Sioux first argued that Brod and other class members lacked Article III standing for want of injury in fact.  Brod alleged that, had he known that Sue Bee Honey didn’t comply with California standards, he wouldn’t have bought it, though he didn’t identify any more specific injury.  Sioux argued that there was no injury in fact if the honey was “indiscernibly dissimilar” from what he thought he was buying; he didn’t allege that the honey was inferior, that he overpaid, or that he was otherwise harmed.  In the Kwikset case, the California Supreme Court held that consumers are injured when they’re deceived by mislabeling into buying things they otherwise wouldn’t have bought, even if someone else might “objectively view the products as functionally equivalent.”  As in that case, Brod alleged that Sioux mislabeled its product as honey, that this was false as a matter of law, that consumers saw and relied on the label, and that they wouldn’t have bought it otherwise. That was enough for standing under Kwikset, and thus for Article III.
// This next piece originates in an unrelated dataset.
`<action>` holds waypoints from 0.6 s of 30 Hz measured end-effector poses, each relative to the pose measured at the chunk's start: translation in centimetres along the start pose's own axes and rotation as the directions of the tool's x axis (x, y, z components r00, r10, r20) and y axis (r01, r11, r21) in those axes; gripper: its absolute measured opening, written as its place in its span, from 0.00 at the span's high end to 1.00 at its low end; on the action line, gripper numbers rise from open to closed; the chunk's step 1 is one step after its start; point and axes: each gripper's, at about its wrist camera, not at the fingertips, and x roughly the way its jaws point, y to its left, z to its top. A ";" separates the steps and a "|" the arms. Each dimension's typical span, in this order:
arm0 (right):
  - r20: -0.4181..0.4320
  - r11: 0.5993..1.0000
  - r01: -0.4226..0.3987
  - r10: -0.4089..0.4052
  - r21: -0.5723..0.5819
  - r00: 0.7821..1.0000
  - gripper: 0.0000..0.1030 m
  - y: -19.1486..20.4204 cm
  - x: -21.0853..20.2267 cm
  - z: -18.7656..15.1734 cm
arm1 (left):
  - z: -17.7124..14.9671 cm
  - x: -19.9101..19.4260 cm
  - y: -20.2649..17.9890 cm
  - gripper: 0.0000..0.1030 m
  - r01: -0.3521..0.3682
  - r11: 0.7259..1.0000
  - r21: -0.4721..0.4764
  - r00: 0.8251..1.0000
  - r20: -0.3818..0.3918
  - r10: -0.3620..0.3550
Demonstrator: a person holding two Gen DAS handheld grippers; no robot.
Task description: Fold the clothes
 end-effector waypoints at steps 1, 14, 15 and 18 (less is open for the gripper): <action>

Preemption, however, was a fatal barrier.  The NLEA added a preemption provision expressly preempting certain state laws, including labeling requirements, that weren’t identical to federal requirements.  The key provision here, 21 U.S.C. § 343(i), provides in relevant part that “a food shall be deemed to be misbranded “[u]nless its label bears (1) the common or usual name of the food, if any there be ….”  Honey is not apparently subject to any more specific regulatory definition.  Thus, Sioux argued that the law required its product to be labeled as “honey” as its common or usual name.  The court agreed.  The parties didn’t dispute that the product met the typical dictionary definition of honey.  Many states have defined honey similarly to the dictionaries; none required honey to contain non-filtered pollen.  Furthermore, prior regulations on grades of honey reinforced the idea that the common or usual name for the product was “honey.”  These former standards, which used to be part of the CFR until removed as unnecessary regulations, established a voluntary grade system for honey, and they had a grade for honey with only a trace of pollen.  Thus, “even filtered honey was considered honey.”  Finally, Sioux could not identify an alternative common or usual name for the product. Thus, under the FDCA, Sue Bee Clover Honey had to be labeled “honey.”  Since California law prohibited this very labeling, California law was preempted.

California was not powerless to act in this area: a requirement of a disclosure that the honey was filtered or pollen free wouldn’t expressly conflict with § 343(i). But the state couldn’t ban the use of the label “honey” for products which are commonly and usually called honey.

Brod suggested that this wasn’t a labeling issue, but a substantive ban on the sale of filtered honey.  But the complaint made clear that the violation here turned not on the content of the product but on its label.

Given this ruling, Sioux’s Dormant Commerce Clause argument was moot.